Hakea leucoptera subsp. sericipes

Scientific classification
- Kingdom: Plantae
- Clade: Tracheophytes
- Clade: Angiosperms
- Clade: Eudicots
- Order: Proteales
- Family: Proteaceae
- Genus: Hakea
- Species: H. leucoptera
- Subspecies: H. l. subsp. sericipes
- Trinomial name: Hakea leucoptera subsp. sericipes W.R.Barker

= Hakea leucoptera subsp. sericipes =

Subspecies of flowering plant

Hakea leucoptera subsp. sericipes is a small tree with cylinder-shaped leaves and clusters of up to forty-five white fragrant flowers. It is found in northwestern New South Wales, Queensland and Western Australia.

==Description==
Hakea leucoptera subsp. sericipes is a small tree with an open canopy up to 5 m high, or may be a denser, multi-stemmed shrub 2 m high. It usually has straight, stiff branches and grey bark. The well spaced, long, needle-shaped leaves are a silver-grey, 2-9 cm long, 1.2-2 mm in diameter ending in a sharp point 1.5-4 mm long covered in short, white silky hairs at first, but later becoming hairless. The inflorescence is a cluster of 18–45 yellow or creamy-white flowers scented flowers on a stem 6-14 mm long and densely covered, with white, short, soft, matted hairs. The perianth is white, smooth and 3-5 mm long. The fruit are smooth, egg-shaped, about 25 mm long, 20 mm wide ending with a broad beak.
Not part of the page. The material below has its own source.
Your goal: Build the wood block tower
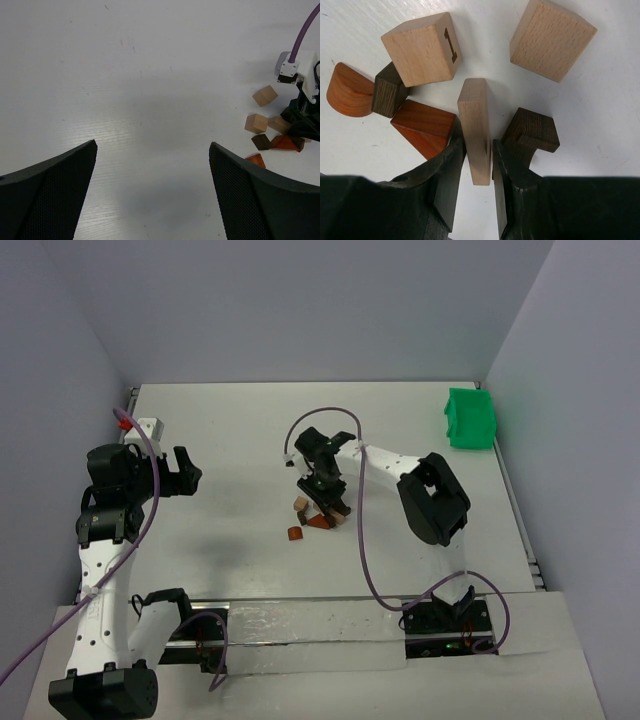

Flowering occurs from November to December.

==Taxonomy and naming==
Hakea leucoptera was first formally described in 1810 by Robert Brown and the description was published in Transactions of the Linnean Society of London. In 1996 William Baker described two subspecies of H. leucoptera in the Journal of the Adelaide Botanic Garden, including this subspecies and subspecies leucoptera, and the name is accepted by the Australian Plant Census. This subspecies differs from the autonym (subspecies leucoptera) in having shiny hairs pressed against the pedicels. The subspecies epithet (sericipes) is from the Latin words sericeus meaning "silken" and pes meaning "a foot".

==Distribution and habitat==
Subspecies sericipes is found usually growing in coarse, heavier soils in New South Wales west of the Great Dividing Range and contiguous plains, either as an individual tree or thickets of underbrush shrubs. Also in southern and central Queensland. In dryer areas of central Western Australia.